• WHAT TO DO:
Please show all lines of the records that include "paper".

*** Opening of PROVIDED ENTRIES ***

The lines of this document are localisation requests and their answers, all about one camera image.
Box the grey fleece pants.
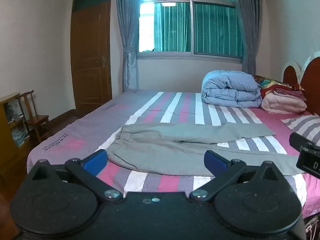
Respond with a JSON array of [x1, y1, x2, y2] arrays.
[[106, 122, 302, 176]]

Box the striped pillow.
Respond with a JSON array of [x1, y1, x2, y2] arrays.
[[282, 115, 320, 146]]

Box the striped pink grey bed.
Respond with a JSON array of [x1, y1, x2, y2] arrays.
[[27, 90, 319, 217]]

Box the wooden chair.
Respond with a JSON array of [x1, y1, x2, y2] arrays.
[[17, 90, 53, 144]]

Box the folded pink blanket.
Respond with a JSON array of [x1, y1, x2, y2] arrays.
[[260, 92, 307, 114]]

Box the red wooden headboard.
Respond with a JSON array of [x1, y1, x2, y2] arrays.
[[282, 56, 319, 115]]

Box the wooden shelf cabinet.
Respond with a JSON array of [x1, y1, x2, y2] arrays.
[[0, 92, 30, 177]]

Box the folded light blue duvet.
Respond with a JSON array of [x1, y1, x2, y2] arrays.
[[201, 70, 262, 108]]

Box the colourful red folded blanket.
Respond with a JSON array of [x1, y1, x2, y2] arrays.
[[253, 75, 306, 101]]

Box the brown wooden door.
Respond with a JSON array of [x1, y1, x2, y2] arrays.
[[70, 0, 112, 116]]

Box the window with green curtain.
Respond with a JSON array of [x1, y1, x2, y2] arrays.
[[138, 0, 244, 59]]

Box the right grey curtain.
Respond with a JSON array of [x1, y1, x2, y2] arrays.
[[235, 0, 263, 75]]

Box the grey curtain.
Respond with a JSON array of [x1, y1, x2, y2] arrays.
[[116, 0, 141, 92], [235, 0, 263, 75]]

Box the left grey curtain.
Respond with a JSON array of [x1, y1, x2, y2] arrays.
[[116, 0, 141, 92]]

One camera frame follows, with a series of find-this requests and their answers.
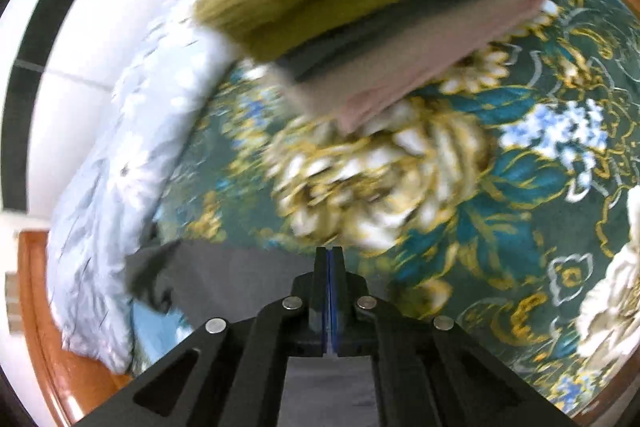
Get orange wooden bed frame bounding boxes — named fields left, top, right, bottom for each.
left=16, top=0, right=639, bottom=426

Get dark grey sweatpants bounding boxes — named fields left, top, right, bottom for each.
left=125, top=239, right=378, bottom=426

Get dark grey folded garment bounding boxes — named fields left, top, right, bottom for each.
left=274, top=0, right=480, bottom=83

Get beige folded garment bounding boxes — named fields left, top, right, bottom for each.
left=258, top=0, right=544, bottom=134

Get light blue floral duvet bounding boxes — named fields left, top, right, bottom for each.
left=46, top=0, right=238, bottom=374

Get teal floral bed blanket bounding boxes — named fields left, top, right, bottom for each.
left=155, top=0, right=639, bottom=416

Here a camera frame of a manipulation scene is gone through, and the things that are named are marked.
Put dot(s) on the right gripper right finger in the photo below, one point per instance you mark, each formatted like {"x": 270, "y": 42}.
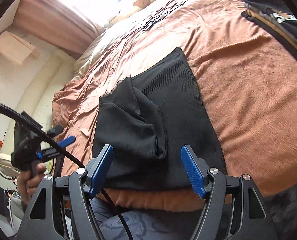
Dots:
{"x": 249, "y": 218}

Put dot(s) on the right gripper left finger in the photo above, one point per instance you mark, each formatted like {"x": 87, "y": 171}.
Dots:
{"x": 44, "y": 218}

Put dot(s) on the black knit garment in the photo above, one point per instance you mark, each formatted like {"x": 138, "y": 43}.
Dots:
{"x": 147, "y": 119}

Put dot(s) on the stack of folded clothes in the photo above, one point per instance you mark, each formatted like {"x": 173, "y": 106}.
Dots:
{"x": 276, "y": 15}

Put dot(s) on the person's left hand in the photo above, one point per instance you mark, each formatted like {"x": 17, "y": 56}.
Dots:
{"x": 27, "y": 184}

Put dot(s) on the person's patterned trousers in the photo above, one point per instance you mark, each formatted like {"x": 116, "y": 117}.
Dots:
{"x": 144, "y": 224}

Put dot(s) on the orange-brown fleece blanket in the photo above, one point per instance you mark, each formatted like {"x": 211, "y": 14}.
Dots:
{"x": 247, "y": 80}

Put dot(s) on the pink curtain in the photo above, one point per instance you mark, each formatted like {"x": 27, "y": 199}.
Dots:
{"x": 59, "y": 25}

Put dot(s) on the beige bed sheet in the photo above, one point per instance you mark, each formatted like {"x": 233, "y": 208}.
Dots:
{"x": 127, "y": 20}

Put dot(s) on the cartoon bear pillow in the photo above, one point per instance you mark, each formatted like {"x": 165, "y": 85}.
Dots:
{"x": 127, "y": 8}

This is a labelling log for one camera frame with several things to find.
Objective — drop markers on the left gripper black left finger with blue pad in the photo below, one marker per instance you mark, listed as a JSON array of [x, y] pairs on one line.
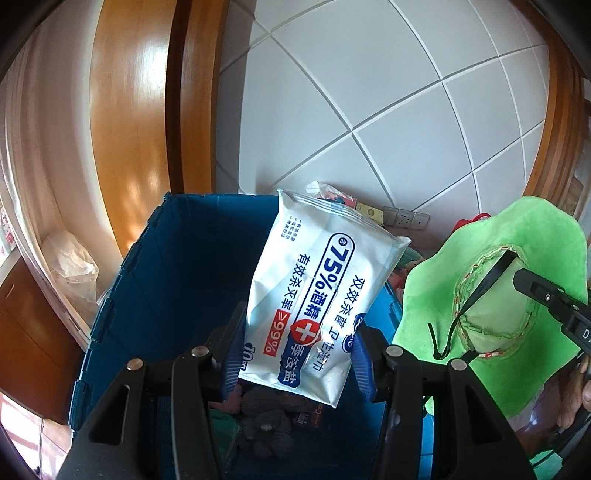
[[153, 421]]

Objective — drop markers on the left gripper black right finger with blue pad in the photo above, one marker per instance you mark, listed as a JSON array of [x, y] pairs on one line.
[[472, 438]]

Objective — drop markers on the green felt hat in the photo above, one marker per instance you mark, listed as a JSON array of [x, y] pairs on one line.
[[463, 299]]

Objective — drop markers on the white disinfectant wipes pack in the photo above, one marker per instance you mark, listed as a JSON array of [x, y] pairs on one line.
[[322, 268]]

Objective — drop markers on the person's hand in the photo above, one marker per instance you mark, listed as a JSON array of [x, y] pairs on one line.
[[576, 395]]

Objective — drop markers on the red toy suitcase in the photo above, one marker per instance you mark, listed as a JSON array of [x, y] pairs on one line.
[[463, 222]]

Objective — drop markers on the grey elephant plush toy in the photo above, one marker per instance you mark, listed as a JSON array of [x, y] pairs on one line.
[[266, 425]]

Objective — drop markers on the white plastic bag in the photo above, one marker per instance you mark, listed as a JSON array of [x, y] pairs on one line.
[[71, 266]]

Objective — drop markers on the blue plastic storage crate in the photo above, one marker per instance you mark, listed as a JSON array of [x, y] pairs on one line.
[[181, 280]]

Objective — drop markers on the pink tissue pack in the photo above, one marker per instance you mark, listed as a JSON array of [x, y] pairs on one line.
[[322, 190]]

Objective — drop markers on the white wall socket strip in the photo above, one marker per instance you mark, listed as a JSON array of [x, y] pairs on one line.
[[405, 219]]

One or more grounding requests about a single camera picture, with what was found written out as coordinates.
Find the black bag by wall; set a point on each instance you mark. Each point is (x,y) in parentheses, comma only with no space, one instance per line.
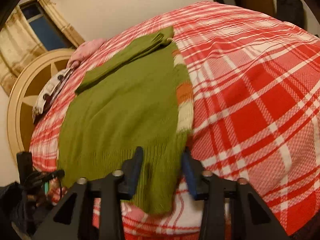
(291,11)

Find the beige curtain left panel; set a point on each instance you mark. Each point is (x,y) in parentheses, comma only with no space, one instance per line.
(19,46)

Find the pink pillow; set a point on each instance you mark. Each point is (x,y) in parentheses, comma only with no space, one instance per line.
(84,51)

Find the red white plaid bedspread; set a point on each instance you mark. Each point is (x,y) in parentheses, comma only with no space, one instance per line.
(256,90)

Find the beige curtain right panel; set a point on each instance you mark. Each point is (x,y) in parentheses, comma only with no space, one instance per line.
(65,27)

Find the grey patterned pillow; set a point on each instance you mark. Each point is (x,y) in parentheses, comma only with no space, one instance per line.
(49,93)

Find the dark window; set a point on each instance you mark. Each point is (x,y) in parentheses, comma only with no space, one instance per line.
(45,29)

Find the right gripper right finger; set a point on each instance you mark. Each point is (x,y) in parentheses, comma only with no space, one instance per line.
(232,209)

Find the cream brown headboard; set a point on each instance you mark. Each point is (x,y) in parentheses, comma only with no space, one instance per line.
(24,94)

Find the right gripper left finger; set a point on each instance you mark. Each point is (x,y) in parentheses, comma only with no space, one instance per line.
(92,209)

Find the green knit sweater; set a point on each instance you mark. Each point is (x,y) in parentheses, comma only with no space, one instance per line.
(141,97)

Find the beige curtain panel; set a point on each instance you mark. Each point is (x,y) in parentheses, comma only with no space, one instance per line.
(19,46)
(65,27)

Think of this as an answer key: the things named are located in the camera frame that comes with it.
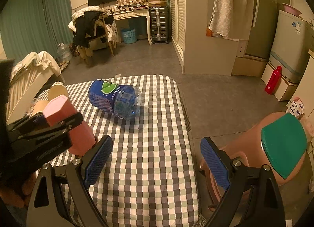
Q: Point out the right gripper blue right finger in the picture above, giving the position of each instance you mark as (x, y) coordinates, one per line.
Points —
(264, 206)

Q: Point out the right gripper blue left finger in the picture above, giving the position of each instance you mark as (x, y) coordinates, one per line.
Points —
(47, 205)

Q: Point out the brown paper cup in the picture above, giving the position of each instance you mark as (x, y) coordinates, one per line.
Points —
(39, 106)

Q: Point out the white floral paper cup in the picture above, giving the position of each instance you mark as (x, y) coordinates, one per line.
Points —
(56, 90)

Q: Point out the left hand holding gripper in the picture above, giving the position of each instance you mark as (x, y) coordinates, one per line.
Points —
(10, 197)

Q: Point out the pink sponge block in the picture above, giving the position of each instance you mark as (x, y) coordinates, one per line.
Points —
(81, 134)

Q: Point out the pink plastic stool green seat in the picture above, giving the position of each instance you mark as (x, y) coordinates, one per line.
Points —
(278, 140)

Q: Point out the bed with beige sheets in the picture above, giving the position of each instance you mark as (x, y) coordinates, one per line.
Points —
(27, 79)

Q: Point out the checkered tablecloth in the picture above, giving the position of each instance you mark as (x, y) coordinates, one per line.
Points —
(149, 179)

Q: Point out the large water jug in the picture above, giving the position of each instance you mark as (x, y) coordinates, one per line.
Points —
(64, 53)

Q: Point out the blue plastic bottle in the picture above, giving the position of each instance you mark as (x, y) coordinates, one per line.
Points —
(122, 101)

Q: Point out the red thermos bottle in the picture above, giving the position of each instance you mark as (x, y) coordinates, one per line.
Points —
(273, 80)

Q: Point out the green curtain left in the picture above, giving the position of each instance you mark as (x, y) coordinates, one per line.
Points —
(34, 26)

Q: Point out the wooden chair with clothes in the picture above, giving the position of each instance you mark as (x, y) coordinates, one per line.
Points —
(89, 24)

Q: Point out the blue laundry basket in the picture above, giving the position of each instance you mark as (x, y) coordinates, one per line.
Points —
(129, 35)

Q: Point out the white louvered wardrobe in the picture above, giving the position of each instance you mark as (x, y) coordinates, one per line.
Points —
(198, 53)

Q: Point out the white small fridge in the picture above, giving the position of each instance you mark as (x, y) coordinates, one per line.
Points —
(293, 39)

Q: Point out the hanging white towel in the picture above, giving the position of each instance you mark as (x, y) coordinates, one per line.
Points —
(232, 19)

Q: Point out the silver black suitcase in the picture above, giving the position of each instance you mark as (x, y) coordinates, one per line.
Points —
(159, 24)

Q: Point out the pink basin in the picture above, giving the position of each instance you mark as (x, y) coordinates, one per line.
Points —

*** Close of PROVIDED ENTRIES ***

• ANSWER SECTION:
Q: Point out the brown paper cup in the picture above, giving the position of each instance you mark as (x, y) coordinates, one per line.
Q: Point out the white floral paper cup in the picture above, giving the position of each instance you mark as (x, y) coordinates, one per line.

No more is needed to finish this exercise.